Only the number is needed: the count of lines in the records with the word "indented".

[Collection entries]
________

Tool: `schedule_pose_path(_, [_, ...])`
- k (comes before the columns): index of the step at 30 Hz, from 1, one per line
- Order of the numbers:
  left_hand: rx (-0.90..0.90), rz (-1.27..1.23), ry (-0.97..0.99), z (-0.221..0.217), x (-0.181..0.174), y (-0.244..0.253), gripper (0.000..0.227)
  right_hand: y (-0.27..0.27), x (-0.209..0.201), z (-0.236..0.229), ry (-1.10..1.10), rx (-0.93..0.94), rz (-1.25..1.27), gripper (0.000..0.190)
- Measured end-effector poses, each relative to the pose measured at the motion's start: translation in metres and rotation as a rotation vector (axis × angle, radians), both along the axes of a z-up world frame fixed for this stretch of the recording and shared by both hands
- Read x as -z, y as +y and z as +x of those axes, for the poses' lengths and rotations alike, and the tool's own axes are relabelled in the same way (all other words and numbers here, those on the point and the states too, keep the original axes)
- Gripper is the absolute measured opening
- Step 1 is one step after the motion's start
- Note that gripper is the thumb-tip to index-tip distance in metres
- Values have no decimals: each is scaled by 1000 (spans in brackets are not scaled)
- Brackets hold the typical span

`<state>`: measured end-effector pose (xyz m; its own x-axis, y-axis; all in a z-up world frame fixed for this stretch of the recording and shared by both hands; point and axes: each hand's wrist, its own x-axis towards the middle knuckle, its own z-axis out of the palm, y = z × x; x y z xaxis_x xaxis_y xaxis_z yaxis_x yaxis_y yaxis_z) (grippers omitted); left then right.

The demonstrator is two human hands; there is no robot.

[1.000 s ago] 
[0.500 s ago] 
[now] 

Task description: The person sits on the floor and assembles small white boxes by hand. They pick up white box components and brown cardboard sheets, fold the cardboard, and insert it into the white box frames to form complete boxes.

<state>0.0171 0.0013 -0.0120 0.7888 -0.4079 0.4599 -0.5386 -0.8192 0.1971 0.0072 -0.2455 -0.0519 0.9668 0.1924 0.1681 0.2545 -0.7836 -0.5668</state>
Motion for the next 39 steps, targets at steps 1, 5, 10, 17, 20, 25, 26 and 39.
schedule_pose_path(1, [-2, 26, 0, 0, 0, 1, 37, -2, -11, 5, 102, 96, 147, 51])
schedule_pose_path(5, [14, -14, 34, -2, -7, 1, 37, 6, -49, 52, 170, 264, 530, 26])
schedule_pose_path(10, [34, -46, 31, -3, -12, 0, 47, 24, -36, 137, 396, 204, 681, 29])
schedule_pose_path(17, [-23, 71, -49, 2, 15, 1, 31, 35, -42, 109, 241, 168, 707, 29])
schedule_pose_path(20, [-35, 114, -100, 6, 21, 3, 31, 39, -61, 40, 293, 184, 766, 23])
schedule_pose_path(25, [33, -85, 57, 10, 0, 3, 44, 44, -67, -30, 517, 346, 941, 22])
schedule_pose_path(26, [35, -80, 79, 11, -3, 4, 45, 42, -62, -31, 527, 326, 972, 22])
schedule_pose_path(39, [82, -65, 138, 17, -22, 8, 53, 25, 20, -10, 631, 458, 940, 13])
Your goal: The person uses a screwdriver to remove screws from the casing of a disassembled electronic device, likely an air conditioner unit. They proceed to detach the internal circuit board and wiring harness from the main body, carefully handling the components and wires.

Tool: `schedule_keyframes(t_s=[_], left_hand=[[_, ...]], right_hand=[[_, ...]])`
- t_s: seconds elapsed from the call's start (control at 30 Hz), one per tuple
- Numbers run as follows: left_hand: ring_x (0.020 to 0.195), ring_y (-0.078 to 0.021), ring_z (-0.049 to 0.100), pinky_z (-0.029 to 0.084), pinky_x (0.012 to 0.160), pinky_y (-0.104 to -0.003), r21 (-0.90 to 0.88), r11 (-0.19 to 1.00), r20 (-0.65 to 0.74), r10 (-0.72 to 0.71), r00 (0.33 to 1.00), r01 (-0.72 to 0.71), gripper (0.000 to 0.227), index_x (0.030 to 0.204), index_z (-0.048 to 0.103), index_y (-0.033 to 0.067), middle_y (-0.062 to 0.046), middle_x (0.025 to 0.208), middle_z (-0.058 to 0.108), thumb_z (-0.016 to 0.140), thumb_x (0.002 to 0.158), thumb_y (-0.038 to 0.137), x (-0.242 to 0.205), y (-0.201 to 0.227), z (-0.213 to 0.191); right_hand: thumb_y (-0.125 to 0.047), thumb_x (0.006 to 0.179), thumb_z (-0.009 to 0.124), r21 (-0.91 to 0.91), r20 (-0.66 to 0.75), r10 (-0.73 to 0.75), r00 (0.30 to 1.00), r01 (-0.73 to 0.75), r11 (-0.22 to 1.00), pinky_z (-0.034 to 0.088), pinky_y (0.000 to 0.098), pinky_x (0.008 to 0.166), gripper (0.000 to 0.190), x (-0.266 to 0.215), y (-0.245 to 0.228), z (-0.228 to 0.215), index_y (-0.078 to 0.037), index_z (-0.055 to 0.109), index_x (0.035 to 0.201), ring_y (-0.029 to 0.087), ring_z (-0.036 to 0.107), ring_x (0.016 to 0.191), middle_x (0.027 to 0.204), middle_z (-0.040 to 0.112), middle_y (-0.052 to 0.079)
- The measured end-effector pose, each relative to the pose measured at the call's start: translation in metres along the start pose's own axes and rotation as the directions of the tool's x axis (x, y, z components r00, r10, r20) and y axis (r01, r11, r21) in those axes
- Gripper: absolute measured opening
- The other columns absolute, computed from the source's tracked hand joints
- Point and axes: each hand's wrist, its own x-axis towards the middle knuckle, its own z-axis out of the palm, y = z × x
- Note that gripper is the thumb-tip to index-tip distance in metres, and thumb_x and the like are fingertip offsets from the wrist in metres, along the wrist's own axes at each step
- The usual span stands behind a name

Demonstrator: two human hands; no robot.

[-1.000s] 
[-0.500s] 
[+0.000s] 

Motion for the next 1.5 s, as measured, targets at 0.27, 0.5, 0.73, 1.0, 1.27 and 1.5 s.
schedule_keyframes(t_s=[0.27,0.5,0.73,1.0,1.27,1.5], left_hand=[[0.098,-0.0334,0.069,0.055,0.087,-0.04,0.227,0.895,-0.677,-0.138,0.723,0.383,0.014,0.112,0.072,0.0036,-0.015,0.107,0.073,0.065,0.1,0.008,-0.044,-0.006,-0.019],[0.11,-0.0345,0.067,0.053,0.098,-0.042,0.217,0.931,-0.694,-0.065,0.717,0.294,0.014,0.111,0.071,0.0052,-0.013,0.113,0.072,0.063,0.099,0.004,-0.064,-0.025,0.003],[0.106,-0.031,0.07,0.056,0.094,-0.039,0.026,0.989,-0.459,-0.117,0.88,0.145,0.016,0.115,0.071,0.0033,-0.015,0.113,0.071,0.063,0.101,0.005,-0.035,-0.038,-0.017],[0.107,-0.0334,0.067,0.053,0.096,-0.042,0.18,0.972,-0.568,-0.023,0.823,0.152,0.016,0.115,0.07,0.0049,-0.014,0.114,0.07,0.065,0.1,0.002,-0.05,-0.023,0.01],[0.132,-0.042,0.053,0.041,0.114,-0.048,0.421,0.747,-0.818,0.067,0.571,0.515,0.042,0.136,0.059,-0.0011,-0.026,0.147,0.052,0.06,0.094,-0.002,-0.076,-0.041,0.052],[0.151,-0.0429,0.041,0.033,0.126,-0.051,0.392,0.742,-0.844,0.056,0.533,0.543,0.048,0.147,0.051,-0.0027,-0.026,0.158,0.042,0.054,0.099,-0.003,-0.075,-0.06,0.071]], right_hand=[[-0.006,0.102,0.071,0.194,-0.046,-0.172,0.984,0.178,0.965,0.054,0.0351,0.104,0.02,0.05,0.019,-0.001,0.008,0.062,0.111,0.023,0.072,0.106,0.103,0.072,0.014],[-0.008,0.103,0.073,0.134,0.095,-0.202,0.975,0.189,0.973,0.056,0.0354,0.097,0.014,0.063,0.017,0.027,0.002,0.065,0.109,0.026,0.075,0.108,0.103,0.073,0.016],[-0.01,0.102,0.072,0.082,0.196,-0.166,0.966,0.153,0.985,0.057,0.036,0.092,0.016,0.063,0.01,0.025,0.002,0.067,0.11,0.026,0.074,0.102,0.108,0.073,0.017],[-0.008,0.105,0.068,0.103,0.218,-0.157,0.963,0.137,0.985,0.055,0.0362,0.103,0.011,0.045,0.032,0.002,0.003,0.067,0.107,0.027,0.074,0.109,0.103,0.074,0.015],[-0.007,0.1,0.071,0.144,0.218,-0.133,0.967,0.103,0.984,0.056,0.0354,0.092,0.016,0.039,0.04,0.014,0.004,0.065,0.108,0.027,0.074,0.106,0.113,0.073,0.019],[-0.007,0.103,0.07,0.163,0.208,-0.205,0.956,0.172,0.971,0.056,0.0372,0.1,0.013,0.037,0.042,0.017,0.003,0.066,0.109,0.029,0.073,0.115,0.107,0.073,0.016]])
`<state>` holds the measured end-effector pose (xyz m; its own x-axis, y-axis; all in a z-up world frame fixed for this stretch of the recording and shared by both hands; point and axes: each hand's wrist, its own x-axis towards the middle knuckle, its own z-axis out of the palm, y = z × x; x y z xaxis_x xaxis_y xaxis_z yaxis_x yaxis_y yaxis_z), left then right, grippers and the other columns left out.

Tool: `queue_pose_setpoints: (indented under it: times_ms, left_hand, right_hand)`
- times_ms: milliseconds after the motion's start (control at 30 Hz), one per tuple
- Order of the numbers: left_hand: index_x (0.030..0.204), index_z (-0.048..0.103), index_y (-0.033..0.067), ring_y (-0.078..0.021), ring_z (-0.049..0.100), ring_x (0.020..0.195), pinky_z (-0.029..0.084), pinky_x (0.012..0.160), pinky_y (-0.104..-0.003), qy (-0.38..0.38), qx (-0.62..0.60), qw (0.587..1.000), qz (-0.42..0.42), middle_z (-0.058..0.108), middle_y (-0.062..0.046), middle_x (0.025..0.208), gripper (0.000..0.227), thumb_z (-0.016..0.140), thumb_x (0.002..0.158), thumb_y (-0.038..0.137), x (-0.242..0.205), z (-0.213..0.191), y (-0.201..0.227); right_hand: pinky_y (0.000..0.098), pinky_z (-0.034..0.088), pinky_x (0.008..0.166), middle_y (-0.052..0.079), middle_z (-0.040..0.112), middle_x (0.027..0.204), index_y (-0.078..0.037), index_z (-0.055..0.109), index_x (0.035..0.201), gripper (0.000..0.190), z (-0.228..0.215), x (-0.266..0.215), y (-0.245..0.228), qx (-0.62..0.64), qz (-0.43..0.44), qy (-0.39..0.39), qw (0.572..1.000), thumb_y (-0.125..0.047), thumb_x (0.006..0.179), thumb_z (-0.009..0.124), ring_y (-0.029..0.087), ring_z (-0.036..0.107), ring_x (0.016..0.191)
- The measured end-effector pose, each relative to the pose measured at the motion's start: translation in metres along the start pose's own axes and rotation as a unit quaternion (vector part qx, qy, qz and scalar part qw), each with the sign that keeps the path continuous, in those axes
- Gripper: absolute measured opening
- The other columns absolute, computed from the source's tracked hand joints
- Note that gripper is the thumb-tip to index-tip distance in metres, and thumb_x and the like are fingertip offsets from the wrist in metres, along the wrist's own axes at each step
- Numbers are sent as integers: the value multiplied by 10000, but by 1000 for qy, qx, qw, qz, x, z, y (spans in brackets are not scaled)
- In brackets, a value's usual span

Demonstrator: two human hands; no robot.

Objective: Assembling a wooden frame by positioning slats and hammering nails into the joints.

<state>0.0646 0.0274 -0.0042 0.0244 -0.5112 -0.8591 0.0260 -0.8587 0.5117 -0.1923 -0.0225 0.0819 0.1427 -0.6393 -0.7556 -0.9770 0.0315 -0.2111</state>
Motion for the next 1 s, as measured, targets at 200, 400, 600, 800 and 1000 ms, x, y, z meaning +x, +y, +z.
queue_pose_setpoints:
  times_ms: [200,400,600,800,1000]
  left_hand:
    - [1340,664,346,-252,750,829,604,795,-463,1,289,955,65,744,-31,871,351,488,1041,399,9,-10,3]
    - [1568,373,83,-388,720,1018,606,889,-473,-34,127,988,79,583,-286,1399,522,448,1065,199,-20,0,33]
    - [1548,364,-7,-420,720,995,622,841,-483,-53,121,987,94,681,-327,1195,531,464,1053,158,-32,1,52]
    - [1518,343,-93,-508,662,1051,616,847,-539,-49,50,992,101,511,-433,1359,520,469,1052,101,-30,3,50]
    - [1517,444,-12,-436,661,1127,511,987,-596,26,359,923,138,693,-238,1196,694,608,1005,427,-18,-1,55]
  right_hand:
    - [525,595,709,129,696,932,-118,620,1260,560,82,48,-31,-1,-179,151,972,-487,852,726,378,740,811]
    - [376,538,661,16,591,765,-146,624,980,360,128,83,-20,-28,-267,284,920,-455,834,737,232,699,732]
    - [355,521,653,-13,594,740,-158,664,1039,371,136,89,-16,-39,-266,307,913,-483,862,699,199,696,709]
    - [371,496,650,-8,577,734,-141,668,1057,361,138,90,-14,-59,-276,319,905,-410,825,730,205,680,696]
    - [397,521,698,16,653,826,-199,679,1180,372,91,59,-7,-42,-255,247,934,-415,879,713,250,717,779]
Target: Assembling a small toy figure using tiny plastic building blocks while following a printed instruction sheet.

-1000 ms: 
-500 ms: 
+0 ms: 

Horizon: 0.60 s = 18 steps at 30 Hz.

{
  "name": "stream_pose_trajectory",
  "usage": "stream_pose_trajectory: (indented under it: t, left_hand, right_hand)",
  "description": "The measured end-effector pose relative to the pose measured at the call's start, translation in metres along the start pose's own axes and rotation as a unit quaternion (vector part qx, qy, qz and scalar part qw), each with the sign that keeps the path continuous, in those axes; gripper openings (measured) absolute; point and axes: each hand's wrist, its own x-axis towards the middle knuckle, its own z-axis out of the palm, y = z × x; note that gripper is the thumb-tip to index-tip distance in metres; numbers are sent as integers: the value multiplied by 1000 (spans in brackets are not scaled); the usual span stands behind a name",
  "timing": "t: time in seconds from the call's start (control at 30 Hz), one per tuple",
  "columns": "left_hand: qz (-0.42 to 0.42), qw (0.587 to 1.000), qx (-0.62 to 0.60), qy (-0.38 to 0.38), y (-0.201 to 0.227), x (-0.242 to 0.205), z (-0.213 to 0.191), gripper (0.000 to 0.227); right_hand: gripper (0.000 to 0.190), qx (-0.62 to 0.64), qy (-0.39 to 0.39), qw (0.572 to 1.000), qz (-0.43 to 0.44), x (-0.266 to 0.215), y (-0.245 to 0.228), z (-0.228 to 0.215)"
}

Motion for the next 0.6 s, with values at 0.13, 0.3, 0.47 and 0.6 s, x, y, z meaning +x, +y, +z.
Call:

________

§ WRITTEN RESPONSE:
2